Power Transmission Utilities use lattice-structured transmission towers for extra high voltage transmission lines and ultra-high voltage transmission lines, normally above 33 kV or including 33 kV lines. They use galvanized iron or GI angles with nuts and bolts to erect the electrical transmission towers. The height of these towers ranges from 20 to 40 meters, or even above, as per requirements. In addition, they use exceptionally long transmission towers for river crossing and hilly areas. These towers must be capable of holding the weight of the heavy transmission conductors. Additionally, they must be capable of withstanding the huge tension imposed by the conductors on the tower at the tension point.
Basic Structure of Transmission Towers
The ratio of the height to the width of the base of the tower normally varies from 3 to 7. The area of the base of the tower depends on different factors. Those factors are the condition of the soil on which the tower is to be erected, the height of the tower, and the wind pressure. It also depends on the inclination of the land on which the tower is to be erected.
Types of Transmission Towers
As per Indian Standards, we segregate the types of towers into four categories, such as,
A-type Towers
These towers only hang the conductors without any additional tension except the weight of the conductors and the wind pressures. We also refer to this type of tower as suspension towers. The base area of these towers is not so large as compared to other types of towers. This is because these towers do not have to sustain the horizontal tension of the conductor.
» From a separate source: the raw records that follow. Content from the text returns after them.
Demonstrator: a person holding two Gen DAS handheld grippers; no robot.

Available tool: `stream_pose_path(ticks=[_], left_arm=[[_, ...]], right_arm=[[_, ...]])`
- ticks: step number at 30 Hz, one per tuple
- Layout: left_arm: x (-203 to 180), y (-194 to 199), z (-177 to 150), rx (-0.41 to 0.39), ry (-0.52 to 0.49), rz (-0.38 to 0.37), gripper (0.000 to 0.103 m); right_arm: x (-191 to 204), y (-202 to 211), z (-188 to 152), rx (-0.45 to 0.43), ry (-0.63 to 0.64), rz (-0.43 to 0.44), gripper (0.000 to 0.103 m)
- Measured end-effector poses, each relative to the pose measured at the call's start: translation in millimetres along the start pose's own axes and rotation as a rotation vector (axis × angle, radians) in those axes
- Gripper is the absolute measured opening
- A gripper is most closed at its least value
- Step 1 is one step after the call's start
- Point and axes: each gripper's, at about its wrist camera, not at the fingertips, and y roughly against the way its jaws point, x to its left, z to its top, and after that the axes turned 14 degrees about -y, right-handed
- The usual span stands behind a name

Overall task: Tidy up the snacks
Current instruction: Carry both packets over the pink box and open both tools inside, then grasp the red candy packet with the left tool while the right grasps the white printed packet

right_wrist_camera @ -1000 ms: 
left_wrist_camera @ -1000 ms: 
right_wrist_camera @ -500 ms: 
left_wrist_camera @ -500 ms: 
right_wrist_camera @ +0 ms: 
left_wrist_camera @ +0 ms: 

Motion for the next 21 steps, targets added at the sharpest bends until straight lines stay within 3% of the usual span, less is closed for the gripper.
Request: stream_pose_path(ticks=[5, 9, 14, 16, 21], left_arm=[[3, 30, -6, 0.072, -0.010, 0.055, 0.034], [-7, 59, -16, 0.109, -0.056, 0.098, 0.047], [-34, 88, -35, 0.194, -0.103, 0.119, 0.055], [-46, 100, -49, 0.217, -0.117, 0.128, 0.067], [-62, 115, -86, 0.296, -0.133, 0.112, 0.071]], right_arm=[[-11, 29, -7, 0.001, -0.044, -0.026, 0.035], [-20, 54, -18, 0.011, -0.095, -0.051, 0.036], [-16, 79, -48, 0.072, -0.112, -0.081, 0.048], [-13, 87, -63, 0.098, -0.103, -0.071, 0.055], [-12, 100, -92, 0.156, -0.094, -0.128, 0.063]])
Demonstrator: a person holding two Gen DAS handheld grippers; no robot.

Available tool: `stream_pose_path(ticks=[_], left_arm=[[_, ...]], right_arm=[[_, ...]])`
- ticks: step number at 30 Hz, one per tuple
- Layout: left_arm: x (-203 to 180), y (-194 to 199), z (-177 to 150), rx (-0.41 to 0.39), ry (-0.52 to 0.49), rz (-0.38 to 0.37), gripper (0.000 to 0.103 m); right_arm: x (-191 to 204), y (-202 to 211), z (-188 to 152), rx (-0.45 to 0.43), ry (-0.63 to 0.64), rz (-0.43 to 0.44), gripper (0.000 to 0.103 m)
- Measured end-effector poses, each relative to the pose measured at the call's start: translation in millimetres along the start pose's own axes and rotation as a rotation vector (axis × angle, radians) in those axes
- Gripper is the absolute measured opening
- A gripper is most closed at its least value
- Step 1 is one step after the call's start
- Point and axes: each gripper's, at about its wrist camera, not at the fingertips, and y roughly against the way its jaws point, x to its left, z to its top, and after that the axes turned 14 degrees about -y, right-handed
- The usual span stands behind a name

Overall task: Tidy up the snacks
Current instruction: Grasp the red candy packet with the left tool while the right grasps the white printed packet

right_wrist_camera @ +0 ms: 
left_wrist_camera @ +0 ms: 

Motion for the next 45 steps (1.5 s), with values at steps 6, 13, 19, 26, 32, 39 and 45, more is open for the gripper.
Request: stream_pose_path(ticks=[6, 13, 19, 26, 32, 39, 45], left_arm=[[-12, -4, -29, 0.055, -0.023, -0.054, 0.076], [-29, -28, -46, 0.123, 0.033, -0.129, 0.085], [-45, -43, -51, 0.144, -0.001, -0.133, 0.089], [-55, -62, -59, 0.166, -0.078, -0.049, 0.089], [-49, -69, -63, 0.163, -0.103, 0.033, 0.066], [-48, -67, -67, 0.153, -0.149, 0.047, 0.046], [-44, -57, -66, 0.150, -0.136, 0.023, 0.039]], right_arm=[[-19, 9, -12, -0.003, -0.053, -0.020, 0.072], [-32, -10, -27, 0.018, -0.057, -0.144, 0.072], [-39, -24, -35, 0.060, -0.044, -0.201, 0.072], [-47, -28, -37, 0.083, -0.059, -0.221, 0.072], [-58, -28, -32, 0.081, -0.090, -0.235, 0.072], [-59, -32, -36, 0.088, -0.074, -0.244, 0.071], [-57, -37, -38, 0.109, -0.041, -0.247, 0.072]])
These towers mainly deal with the vertical force due to the weight of the conductor. When the line goes in a straight way without any crossing or termination, these towers serve the purpose. It allows only up to \(2^{\circ}\) deviation of the transmission line.
B-type Towers
These towers are angle towers. When the line diverts from \(2^{\circ}\) to \(15^{\circ}\), we use this type of towers. Obviously, due to the angle of deviation, the conductor must not be continuous. So, the conductors of the circuit terminate at this tower from both sides. So, this is a kind of tension towers. The base of the B-type tower is wider than that of the A-type tower.
C-type Towers
When the angle of diversion of the transmission line becomes \(15^{\circ}\) to \(30^{\circ}\), the base of the tower becomes wider. We refer to these towers as C-type towers.
D-type Towers
When the angle of diversion is \(30^{\circ}\) to \(60^{\circ}\), we use D-type towers. This tower occupies the largest base area. Therefore, it can withstand the maximum horizontal tensile strength of the conductor. These towers also serve the purpose of dead-end towers. That means we can use a D type transmission tower at termination point of a transmission line. That means at the beginning and end of the transmission line, there must be a D-type tower. Also, when the angle of diversion is more than \(30^{\circ}\) but below \(60^{\circ}\), we use D-type towers. Additionally, at rail crossings, we normally use D-type towers irrespective of the angle of diversion.
Mechanical Strength of Electrical Transmission Towers
Think about a double circuit tower or DC tower. Each of the towers carries a total of six conductors. That means, three conductors per circuit or in otherward there is a single conductor per phase. Obviously, each of the towers has to withstand the tension and load of the conductors. In addition, the tower also must sustain the abnormal condition of unequal tension due to conductor snapping.
If a single conductor of either circuit is snapped, A-type and B-type towers must be capable of withstanding this unequal distribution of tension. When two such conductors snap, the C-type tower can withstand that unequal tension. Again, when three conductors of any circuit snap together, a D-type tower must be capable of withstanding that unequal tension also. I mean, it will stand upright without bending or falling at that abnormal condition too.
Corset Type Tower
Normally, for 66kV, 132 kV and 220 kV transmission lines, the phase conductors of each circuit are oriented in a vertical configuration. However, for 220 kV, 400 kV and 765kV lines, the power utilities also use special type of single circuit towers. These towers hold the conductors in horizontal configurations, as shown in the figure above. We refer to this type of tower as a corset-type tower. This type of tower requires less GI angle and can withstand more torsional force than the normal tower due to its wider design.
Dimensions of Angle used for Tower Structures
As per Indian Standard, any angle used in leg parts of an electrical transmission tower under the ground should not be less than 6 mm thick. Any angle used above the ground for the tower structure, should not be less than 5 mm thick.